Sparse signals on pelvis


Dense/Sparse signals on left/right wrist


Dense/Sparse signals on head


Dense/Sparse signals on left/right foot


Control multiple joints



Comparing to other methods on pelvis control

Previous methods mainly focus on incorporating global spatial control signals on pelvis. So we compare to GMD [Karunratanakul et al. (2023)] only on pelvis control. We also show the results without the spatial control signal for reference.

Two spatial points are given here as spatial constraints in the following case, and they are close to the ground so the human need to crouch to approach the point. You can see that the motion generated from GMD fails to do that.

Compared to the results without spatial constraints, the controllable motion generation can produce the motions that follow the given trajectory. The upper body motion of ours is more consistent to the input text prompt.

More comparison examples:



Ablation studies

Text prompt: a person plays a violin with their left hand in the air and their right hand holding the bow.

W/o realism guidance

Without realism guidance, the model cannot amend the rest of the joints, yielding unreal and incoherent motions.

W/o spatial guidance

Without spatial guidance, the generated motion cannot tightly follow the spatial constraints.

Gradient w.r.t x_t

We report the performance of a variant which computes the gradient w.r.t the input noised motion in spatial guidance.

Full model

The visualization validates that our full model is much more effective in terms of both realism and controlling accuracy.




Downstream application

Our method can be combined with affordance learning works which can generate the contacting area (spatial control signal) to guide the human motion generation with the surrounding objects or environment. Note that our model doesn't generate the spatial control signals. We manually give the control signals based on the the position of objects in the scene for now. All these 3D object models are licensed under Creative Commons Attribution 4.0 International License.

To sit exactly in the chair we control the pelvis position.
The chair model is from here.


To keep the left hand on the armrest and avoid the ceiling fan, we control both head and left wrist positions. The ceiling-fan model is from here. The handrail model is from here.

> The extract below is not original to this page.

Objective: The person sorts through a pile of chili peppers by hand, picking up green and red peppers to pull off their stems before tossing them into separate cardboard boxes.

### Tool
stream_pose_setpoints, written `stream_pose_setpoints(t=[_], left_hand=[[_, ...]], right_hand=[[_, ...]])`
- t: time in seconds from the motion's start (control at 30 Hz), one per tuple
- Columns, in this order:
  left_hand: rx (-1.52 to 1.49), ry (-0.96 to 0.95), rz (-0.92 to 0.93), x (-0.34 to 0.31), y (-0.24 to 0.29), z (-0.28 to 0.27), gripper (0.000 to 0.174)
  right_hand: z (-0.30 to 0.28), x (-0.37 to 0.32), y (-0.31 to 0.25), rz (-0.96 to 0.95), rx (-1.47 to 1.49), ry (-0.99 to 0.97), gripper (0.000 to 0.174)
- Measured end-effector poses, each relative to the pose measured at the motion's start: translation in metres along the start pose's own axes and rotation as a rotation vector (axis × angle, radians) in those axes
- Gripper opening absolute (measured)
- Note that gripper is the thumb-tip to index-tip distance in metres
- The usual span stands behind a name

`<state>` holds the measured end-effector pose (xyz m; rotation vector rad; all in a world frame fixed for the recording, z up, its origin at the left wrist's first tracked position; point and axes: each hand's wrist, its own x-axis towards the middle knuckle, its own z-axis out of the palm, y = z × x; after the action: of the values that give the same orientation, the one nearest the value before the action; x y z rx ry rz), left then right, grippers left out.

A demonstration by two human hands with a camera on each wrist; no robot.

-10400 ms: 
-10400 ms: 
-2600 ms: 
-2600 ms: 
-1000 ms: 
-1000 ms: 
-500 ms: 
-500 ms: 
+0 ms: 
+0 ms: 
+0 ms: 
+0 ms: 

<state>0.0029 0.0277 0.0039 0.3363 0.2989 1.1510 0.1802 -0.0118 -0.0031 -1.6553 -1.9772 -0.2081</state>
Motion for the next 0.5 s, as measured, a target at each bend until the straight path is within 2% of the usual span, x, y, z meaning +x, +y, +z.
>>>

To exactly touch the cup we control the left wrist position.
The cup model is from here.

To exactly kick the ball we control the left foot position.
The football is from here.




With extremely unnatural spatial control signals

We show the model's tolerance for inherently unnatural guidance.

The first case is about teleportation. We give two distant control signals to adjacent frames. You can see that the human is running to the second point quickly and naturally.

The second case is the walk forward along a spiral line. The human can follow the spiral line even though this kind of spatial control signal extremely rare.


Condition on only one modality (text or spatial control signal only)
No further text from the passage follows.